**Work to be completed:**
Write out the entire listing exactly, so that each line matches the original.

**Records shown:**

◆ ◆ ◆

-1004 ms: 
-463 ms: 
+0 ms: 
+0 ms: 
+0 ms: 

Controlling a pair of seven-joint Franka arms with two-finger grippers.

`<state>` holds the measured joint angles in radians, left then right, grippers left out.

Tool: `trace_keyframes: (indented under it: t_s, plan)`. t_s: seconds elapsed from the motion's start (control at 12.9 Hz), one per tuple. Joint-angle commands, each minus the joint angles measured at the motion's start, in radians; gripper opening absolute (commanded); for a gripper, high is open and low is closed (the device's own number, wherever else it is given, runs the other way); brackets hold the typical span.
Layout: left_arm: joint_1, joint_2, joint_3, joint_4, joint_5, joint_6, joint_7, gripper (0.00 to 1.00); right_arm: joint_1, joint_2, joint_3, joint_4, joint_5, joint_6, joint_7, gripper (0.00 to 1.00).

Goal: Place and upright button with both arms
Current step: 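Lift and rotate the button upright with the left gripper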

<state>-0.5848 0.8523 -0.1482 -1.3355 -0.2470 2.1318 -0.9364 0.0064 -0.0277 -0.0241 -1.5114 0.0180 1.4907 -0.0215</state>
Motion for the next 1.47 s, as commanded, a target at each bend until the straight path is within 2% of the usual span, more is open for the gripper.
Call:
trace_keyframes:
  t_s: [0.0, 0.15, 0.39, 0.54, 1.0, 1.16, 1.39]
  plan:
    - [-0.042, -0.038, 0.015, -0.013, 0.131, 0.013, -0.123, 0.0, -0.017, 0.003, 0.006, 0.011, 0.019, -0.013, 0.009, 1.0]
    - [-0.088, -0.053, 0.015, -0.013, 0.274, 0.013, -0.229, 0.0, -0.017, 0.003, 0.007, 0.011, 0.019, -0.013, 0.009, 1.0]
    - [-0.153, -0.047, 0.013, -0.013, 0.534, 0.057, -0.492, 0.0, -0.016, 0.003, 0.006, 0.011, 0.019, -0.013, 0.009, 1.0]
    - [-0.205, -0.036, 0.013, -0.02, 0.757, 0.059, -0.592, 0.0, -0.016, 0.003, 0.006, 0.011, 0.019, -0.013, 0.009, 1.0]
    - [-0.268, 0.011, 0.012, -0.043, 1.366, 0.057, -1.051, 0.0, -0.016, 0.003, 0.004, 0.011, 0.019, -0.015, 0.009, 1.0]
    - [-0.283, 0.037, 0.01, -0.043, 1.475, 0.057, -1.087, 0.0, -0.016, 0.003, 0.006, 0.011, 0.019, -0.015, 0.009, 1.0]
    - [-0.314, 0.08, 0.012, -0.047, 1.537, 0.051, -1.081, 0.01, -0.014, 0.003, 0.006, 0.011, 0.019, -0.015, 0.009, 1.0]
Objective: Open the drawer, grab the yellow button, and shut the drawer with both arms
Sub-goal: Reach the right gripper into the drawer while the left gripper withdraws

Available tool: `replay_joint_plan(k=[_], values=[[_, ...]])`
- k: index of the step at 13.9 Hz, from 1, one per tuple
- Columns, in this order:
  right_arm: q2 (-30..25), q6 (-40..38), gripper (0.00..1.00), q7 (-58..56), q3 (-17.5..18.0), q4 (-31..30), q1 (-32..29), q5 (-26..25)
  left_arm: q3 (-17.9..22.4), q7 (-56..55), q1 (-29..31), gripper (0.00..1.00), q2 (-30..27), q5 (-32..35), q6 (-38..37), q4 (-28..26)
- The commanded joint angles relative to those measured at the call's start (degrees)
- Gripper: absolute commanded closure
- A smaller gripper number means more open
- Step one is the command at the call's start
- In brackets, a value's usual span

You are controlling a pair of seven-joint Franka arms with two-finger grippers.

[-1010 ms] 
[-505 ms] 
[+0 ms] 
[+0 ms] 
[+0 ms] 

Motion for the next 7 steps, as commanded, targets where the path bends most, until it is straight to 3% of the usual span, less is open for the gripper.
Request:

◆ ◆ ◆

**Problem solution:**
-1004 ms: 
-463 ms: 
+0 ms: 
+0 ms: 
+0 ms: 

Controlling a pair of seven-joint Franka arms with two-finger grippers.

`<state>` holds the measured joint angles in radians, left then right, grippers left out.

Tool: `trace_keyframes: (indented under it: t_s, plan)`. t_s: seconds elapsed from the motion's start (control at 12.9 Hz), one per tuple. Joint-angle commands, each minus the joint angles measured at the motion's start, in radians; gripper opening absolute (commanded); for a gripper, high is open and low is closed (the device's own number, wherever else it is given, runs the other way); brackets hold the typical span.
Layout: left_arm: joint_1, joint_2, joint_3, joint_4, joint_5, joint_6, joint_7, gripper (0.00 to 1.00); right_arm: joint_1, joint_2, joint_3, joint_4, joint_5, joint_6, joint_7, gripper (0.00 to 1.00).

Goal: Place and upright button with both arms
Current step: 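Lift and rotate the button upright with the left gripper
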
<state>-0.5848 0.8523 -0.1482 -1.3355 -0.2470 2.1318 -0.9364 0.0064 -0.0277 -0.0241 -1.5114 0.0180 1.4907 -0.0215</state>
Motion for the next 1.47 s, as commanded, a target at each bend until the straight path is within 2% of the usual span, more is open for the gripper.
Call:
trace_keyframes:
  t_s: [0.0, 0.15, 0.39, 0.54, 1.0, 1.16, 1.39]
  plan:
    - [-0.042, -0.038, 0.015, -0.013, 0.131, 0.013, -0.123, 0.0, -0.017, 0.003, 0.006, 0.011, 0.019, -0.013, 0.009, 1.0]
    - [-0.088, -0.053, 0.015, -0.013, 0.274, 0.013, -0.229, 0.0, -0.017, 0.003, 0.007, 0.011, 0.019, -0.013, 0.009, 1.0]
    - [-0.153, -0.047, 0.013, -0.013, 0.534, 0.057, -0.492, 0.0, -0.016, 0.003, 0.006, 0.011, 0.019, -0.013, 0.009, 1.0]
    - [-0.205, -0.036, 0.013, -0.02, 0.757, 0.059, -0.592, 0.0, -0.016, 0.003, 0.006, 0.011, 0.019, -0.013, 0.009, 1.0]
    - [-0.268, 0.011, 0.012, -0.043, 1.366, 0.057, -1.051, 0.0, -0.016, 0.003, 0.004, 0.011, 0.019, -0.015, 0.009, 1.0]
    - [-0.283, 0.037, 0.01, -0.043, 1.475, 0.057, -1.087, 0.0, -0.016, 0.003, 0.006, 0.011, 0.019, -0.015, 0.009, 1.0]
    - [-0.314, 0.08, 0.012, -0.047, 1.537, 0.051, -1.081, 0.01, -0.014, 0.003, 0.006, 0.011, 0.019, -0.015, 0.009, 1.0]
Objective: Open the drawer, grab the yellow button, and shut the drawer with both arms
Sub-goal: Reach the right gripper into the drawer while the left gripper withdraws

Available tool: `replay_joint_plan(k=[_], values=[[_, ...]])`
- k: index of the step at 13.9 Hz, from 1, one per tuple
- Columns, in this order:
  right_arm: q2 (-30..25), q6 (-40..38), gripper (0.00..1.00), q7 (-58..56), q3 (-17.5..18.0), q4 (-31..30), q1 (-32..29), q5 (-26..25)
  left_arm: q3 (-17.9..22.4), q7 (-56..55), q1 (-29..31), gripper (0.00..1.00), q2 (-30..27), q5 (-32..35), q6 (-38..37), q4 (-28..26)
- The commanded joint angles relative to those measured at the call's start (degrees)
- Gripper: absolute commanded closure
- A smaller gripper number means more open
- Step one is the command at the call's start
- In brackets, a value's usual span

You are controlling a pair of seven-joint Franka arms with two-finger grippers.

[-1010 ms] 
[-505 ms] 
[+0 ms] 
[+0 ms] 
[+0 ms] 

Motion for the next 7 steps, as commanded, targets where the path bends most, until it is straight to 3% of the usual span, less is open for the gripper.
Request:

The exercise contains no remaining tasks.